Visualizations default to a module-structure view inspired by TorchLens: traced operations are folded back into nn.Module paths, and deep module hierarchies are collapsed to a readable nesting depth by default. For example, ResNet-style blocks render as layer1.0 BasicBlock clusters containing conv, bn, relu, residual add, and downsample nodes, instead of a raw ATen operator stream or a single opaque block. Labels omit ATen targets, trace node indices, mutation/debug markers, dtype, raw byte counts, and buffers by default. Node rows stay compact: module/type on the first line, symbolic shape plus activation memory in MB on the second line, and shortened parameter rows such as params: weight(64x3x7x7), bias(x64) or params: 74.0K for explicitly collapsed modules. Trainable parameters use parentheses and frozen parameters use square brackets.

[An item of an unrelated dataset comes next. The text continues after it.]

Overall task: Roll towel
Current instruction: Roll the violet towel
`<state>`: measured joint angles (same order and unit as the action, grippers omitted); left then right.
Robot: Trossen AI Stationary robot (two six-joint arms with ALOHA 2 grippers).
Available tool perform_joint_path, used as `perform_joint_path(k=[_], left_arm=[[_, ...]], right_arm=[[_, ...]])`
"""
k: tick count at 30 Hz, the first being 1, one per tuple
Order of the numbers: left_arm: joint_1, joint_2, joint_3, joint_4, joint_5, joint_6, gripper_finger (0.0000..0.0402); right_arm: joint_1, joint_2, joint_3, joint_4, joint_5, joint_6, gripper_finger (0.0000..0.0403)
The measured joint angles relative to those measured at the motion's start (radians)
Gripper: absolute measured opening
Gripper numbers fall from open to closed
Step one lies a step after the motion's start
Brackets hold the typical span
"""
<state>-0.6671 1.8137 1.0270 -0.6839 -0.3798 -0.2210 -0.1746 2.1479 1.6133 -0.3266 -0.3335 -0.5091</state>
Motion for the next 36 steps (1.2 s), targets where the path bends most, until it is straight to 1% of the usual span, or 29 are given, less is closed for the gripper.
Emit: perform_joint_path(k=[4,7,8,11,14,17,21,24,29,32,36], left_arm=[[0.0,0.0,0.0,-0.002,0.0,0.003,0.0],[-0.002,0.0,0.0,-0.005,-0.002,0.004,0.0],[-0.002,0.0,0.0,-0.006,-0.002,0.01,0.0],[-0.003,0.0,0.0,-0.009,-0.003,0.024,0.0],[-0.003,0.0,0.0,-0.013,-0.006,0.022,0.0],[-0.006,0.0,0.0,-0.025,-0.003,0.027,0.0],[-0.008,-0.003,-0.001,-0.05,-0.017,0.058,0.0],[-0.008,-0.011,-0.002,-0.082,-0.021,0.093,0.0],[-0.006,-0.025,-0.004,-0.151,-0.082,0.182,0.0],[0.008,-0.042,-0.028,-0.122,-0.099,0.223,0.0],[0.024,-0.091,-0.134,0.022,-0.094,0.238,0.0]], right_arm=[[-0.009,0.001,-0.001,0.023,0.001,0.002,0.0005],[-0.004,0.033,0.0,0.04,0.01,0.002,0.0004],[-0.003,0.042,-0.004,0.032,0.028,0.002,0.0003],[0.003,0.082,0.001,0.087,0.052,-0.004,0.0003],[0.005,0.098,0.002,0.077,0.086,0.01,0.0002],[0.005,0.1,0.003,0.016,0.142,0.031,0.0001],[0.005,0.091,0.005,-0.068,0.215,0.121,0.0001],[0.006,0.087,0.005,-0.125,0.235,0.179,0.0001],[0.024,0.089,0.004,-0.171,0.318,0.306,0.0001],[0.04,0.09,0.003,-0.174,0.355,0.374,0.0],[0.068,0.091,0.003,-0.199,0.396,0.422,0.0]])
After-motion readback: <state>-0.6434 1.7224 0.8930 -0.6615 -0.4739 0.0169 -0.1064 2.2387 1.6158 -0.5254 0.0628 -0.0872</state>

When you need low-level debugging, request the operation view explicitly:

runtime.visualize(
    view="trace",
    view_detail="operation",
    show_operation_targets=True,
    show_debug_markers=True,
    show_node_indices=True,
    outpath="trace_ops",
)

Use max_module_depth to collapse deep model hierarchies into coarser module nodes, similar to TorchLens nesting-depth controls. Pass None to expand the nested module clusters:

runtime.visualize(view="split", max_module_depth=2)  # collapse BasicBlock nodes
runtime.visualize(view="trace", max_module_depth=None)

Split visualizations mark prefix, suffix, boundary, and passthrough nodes and include lightweight cost information such as boundary_bytes, prefix/suffix node counts, and whether the suffix is trainable.

Dynamic Batch

By default, Ariadne treats the first dimension of the first tensor input as the symbolic batch dimension B. If an example trace uses batch size 4, tensors like (4, 256, 14, 14) are recorded as ("B", 256, 14, 14).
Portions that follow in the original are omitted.